Problem to solve: Go through the data and copy each line that holds "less".
[Data in this exercise]
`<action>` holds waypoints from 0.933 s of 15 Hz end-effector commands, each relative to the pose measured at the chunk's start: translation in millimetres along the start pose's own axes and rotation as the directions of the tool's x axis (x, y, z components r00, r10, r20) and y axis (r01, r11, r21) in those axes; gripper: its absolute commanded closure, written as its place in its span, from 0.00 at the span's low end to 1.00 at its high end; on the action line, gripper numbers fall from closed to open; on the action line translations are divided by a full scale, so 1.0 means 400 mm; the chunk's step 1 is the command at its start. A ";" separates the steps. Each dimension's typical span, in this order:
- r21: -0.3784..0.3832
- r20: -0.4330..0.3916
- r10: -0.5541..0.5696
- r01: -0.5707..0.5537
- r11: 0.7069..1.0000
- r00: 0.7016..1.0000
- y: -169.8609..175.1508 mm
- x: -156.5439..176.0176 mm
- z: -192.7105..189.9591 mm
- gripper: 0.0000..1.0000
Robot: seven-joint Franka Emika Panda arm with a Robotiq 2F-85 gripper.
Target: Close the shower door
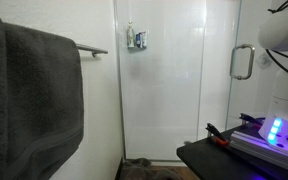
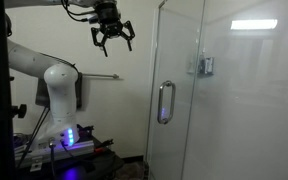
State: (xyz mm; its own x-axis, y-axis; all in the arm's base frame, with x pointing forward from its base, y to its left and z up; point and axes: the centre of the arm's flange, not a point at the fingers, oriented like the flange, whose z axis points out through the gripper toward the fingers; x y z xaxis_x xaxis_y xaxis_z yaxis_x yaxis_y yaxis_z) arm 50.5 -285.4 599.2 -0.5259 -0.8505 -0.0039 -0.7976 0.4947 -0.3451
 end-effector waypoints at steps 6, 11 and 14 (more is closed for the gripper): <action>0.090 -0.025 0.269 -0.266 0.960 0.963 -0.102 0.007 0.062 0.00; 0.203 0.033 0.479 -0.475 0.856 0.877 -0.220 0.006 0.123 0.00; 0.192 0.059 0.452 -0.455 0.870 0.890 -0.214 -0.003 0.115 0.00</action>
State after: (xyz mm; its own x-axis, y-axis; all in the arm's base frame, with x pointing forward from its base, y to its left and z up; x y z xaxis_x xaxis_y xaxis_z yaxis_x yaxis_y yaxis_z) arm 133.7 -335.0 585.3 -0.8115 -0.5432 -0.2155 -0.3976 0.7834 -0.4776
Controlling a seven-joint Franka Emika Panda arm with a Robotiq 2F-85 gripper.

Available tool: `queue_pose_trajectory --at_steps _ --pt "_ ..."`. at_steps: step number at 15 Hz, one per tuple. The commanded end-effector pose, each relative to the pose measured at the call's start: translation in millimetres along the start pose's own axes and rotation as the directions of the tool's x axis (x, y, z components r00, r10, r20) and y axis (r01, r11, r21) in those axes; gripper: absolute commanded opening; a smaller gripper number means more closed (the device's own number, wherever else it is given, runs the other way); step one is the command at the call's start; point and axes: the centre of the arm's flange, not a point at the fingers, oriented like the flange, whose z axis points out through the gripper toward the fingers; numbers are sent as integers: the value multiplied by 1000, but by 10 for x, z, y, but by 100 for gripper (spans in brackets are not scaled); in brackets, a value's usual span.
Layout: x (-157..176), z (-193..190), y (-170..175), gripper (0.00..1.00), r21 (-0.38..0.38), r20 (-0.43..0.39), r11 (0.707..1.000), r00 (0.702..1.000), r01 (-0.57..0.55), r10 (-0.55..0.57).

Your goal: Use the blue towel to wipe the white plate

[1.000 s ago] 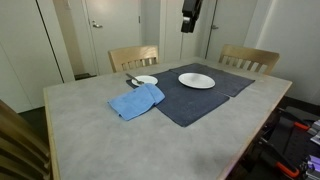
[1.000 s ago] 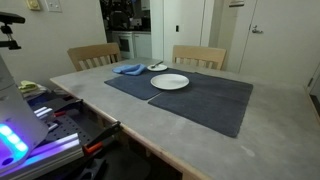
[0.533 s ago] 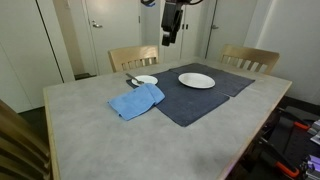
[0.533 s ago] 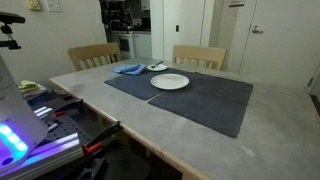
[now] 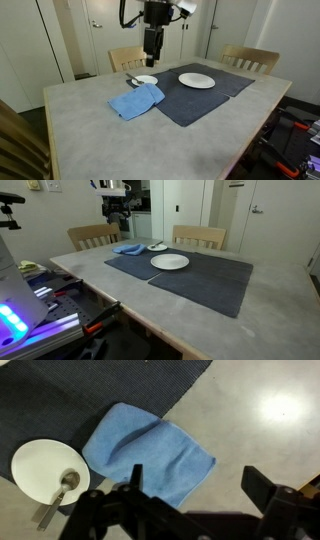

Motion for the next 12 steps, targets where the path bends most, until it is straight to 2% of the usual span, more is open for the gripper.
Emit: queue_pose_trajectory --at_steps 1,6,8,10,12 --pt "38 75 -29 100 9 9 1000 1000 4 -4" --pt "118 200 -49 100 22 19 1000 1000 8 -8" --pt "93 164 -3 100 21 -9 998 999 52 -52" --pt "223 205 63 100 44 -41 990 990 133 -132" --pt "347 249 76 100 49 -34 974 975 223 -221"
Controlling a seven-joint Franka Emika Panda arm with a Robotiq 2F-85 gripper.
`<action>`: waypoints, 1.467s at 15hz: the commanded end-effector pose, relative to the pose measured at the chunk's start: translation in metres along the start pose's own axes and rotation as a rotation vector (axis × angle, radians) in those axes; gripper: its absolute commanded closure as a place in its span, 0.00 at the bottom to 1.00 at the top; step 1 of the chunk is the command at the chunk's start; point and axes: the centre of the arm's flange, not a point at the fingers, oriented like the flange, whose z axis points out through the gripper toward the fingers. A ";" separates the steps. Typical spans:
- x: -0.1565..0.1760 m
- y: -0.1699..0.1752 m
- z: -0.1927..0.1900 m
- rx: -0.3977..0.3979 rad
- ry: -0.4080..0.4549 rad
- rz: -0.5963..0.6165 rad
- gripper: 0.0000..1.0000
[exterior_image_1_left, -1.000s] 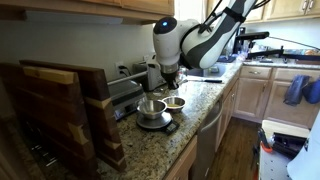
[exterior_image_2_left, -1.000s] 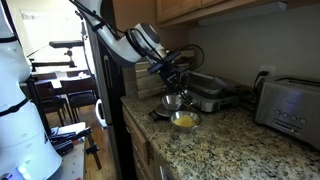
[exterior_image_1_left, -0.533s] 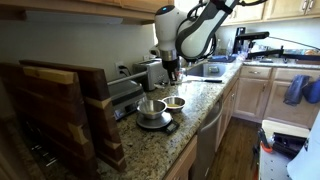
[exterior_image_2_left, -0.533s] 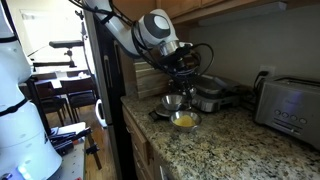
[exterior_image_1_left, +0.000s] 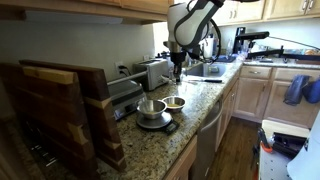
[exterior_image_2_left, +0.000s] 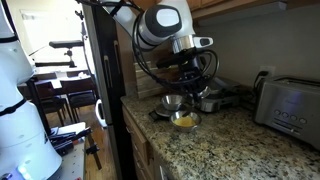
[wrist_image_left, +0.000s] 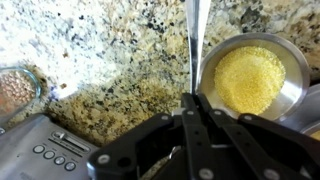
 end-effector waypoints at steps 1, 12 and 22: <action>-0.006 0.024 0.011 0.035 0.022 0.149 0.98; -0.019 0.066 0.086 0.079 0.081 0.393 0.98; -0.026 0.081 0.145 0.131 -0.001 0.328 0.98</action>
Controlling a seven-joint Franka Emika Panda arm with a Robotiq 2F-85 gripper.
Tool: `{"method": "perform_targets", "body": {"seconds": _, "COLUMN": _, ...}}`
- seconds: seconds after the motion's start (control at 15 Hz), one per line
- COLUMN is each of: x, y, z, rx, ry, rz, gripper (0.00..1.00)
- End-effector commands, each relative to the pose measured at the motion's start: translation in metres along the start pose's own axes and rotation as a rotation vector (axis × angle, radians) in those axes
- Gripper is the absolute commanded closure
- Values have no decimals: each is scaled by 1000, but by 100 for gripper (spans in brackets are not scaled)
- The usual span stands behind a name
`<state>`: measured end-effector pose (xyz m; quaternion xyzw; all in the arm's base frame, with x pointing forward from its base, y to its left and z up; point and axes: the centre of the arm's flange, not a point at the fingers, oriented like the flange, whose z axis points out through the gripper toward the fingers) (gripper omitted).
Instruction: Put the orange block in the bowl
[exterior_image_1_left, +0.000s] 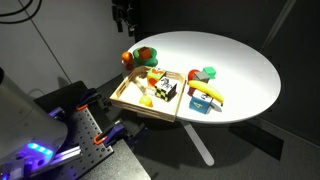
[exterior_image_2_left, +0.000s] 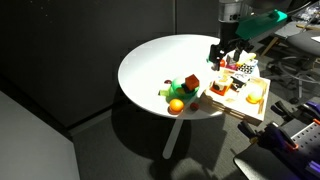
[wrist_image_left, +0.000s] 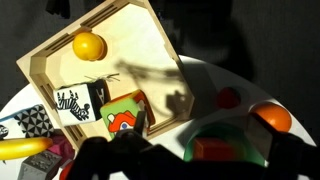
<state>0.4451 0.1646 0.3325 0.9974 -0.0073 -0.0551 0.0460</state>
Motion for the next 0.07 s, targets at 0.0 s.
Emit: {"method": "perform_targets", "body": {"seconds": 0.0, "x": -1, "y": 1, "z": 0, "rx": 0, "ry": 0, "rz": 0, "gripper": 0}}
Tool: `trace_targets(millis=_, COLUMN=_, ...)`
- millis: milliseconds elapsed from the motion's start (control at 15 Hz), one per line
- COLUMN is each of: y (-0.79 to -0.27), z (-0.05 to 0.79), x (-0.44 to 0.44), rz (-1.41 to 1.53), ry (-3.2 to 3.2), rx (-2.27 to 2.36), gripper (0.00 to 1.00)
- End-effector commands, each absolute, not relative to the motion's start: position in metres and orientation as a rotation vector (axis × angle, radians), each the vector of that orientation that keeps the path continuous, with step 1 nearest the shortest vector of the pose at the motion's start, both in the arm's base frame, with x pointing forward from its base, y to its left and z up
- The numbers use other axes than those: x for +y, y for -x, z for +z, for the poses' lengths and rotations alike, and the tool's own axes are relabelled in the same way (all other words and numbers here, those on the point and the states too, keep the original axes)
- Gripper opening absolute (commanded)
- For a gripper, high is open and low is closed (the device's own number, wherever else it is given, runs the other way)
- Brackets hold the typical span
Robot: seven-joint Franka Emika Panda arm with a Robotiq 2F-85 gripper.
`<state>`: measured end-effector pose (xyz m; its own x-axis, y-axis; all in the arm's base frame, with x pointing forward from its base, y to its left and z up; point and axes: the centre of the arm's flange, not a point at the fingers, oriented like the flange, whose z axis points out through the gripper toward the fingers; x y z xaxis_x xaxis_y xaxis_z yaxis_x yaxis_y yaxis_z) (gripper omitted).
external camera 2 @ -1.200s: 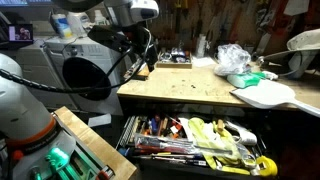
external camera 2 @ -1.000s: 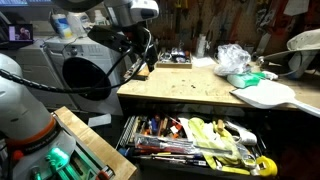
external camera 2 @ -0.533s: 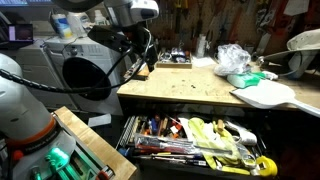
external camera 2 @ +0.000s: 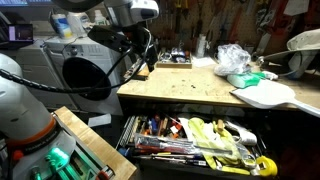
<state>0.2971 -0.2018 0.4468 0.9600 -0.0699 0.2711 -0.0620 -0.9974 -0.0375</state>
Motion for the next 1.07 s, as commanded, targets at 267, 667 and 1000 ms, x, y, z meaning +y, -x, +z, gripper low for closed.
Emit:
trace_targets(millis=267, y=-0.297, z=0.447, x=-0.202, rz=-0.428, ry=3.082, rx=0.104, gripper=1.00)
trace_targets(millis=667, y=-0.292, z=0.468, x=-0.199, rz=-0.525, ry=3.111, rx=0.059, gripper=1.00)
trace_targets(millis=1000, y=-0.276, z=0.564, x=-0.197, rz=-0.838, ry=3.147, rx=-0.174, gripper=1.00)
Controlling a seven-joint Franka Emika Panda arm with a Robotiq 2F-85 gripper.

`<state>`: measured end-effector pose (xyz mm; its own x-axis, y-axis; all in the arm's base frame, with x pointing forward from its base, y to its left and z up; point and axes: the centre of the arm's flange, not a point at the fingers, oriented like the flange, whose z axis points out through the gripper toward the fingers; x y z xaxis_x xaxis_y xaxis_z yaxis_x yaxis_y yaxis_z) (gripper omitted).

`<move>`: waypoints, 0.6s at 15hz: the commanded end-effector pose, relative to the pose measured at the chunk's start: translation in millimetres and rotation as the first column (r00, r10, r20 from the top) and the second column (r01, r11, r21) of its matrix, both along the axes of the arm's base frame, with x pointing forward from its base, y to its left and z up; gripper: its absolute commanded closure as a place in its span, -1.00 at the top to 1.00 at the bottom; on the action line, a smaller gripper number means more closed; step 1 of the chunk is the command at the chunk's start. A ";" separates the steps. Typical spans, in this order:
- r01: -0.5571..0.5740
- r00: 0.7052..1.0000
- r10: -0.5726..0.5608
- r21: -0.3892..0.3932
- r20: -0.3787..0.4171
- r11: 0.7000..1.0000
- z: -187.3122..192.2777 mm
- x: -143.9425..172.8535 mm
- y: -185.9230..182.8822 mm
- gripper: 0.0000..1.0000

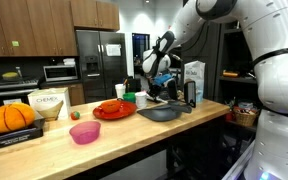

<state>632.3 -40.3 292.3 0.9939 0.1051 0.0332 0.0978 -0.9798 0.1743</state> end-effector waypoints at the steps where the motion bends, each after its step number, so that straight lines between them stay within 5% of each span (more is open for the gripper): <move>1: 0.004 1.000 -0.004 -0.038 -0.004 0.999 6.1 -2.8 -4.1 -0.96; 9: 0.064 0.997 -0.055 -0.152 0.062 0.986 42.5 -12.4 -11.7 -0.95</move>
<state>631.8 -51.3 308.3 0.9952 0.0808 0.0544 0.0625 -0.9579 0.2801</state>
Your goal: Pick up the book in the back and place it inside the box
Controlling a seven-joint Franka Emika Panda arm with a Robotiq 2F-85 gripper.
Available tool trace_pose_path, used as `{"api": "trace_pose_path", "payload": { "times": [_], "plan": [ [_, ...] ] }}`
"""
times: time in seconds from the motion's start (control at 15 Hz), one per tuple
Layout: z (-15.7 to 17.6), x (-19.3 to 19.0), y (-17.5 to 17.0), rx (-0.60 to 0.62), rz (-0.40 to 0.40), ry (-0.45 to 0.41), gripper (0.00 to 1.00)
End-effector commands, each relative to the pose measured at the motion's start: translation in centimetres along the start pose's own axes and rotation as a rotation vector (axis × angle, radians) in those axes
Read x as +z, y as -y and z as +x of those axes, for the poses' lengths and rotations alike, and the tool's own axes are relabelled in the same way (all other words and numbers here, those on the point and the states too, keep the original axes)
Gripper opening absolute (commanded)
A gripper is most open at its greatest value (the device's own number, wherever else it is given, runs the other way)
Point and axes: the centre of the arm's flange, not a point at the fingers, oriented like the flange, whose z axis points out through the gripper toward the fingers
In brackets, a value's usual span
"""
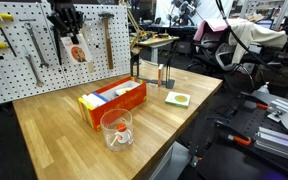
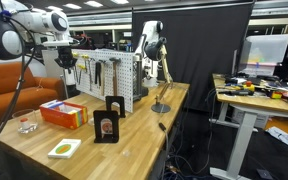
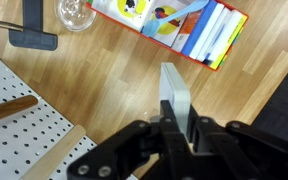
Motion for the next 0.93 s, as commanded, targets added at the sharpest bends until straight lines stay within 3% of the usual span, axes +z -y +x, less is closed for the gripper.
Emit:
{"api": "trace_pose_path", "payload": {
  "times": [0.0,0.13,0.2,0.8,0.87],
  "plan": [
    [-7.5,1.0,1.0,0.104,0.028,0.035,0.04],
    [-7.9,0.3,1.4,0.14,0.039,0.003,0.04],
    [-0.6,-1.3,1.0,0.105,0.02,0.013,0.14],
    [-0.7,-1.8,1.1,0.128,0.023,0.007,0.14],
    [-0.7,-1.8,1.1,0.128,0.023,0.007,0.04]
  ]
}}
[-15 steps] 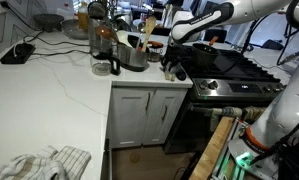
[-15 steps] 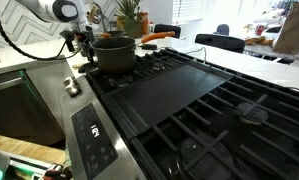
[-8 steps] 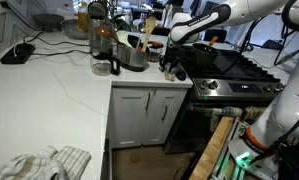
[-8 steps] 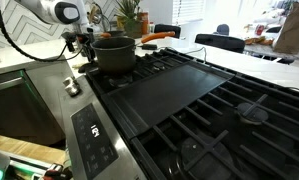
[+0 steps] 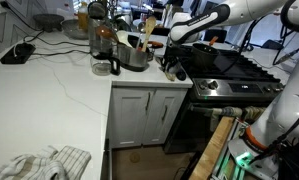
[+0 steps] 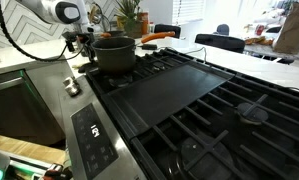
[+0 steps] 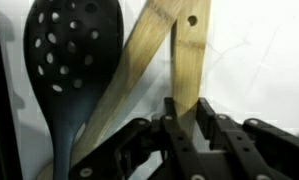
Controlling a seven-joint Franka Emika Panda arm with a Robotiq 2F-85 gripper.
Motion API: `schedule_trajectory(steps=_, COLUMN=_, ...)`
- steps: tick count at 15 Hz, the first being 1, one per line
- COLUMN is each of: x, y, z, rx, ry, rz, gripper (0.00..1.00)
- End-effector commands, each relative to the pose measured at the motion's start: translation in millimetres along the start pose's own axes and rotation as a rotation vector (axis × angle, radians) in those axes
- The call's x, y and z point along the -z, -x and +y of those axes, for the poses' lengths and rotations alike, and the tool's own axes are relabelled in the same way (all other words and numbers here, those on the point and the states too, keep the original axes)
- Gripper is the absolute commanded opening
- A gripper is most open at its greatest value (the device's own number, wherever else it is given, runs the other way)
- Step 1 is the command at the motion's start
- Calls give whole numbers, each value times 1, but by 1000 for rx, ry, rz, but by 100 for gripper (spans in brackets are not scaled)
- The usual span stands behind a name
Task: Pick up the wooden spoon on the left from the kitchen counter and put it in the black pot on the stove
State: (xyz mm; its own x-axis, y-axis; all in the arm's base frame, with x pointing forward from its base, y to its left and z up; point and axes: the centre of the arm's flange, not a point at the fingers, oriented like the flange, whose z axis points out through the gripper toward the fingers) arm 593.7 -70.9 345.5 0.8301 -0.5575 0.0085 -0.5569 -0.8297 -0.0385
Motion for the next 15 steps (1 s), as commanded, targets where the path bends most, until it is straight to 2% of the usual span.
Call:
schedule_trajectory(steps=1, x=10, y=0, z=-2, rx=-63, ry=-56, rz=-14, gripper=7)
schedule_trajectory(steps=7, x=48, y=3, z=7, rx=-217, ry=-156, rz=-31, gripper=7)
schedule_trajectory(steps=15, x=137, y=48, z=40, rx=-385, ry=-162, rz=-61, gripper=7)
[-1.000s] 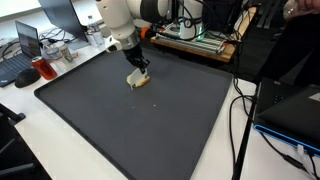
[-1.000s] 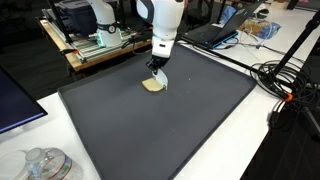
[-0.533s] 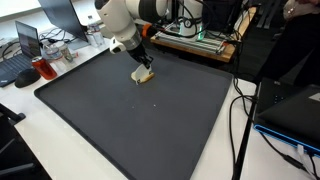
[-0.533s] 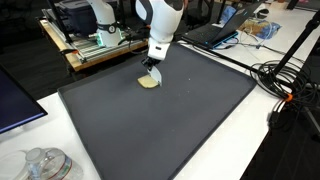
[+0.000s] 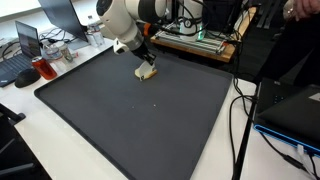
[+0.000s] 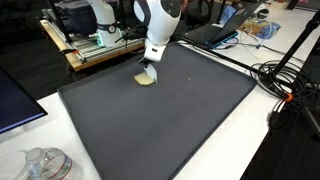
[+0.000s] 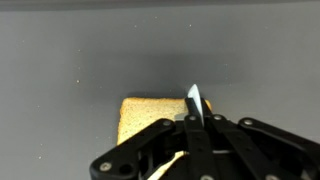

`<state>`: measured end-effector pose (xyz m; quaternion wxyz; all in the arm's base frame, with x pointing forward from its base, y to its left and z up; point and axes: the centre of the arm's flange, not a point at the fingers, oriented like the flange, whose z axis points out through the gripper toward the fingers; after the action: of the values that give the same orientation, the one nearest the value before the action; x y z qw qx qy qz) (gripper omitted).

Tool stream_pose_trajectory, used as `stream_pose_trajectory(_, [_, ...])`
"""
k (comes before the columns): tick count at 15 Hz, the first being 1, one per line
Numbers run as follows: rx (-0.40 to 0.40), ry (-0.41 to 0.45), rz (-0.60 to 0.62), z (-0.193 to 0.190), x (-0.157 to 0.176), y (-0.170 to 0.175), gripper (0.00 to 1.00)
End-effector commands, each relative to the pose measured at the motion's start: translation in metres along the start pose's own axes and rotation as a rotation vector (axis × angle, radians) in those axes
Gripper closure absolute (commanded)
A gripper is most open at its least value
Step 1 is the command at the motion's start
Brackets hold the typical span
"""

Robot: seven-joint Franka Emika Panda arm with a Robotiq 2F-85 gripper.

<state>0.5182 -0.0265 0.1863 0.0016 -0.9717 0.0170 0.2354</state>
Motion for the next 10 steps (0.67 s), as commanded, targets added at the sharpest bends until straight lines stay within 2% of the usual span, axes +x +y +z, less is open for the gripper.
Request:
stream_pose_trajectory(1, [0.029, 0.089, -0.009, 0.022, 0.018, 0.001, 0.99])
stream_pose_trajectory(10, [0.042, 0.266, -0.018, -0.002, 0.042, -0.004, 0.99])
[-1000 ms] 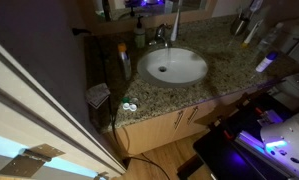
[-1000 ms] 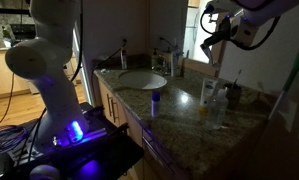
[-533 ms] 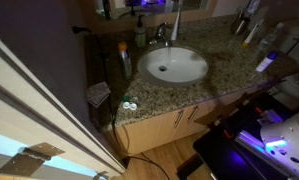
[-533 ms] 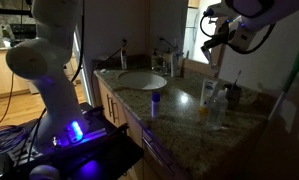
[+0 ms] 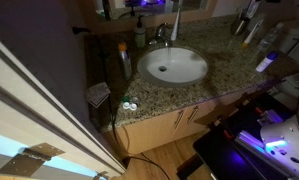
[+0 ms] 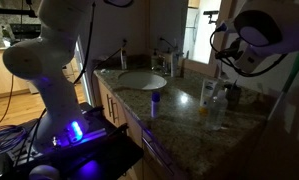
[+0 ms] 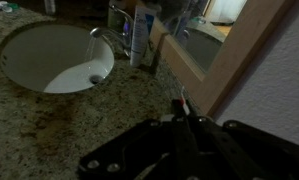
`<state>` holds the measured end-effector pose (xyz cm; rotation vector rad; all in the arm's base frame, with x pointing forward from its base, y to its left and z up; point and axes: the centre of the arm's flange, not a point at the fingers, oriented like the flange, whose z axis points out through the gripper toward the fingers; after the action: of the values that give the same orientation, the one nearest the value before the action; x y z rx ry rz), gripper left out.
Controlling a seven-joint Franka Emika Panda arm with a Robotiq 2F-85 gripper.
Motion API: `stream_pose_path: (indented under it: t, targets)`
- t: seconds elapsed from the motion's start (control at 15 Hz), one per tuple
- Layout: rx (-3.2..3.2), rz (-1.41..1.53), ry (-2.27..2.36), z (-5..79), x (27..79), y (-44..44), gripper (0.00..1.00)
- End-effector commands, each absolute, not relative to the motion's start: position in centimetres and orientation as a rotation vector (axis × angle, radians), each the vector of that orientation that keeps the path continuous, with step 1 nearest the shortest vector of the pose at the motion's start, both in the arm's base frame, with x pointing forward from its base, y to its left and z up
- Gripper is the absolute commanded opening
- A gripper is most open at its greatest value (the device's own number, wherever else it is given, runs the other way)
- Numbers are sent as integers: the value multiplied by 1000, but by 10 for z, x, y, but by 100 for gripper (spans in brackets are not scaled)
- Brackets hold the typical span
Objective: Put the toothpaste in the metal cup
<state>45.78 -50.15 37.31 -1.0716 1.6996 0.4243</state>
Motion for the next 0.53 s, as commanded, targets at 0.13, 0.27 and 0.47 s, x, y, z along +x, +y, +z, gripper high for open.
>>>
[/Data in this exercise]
Solution below:
Motion for the next 0.93 s, as commanded, targets added at the sharpest bends until straight lines stay within 3% of the usual span, axes +z -y +x, less is closed for the gripper.
Motion for the next 10 steps (0.67 s), as commanded, targets added at the sharpest bends until straight lines stay within 2% of the usual span, axes +x +y +z, less is open for the gripper.

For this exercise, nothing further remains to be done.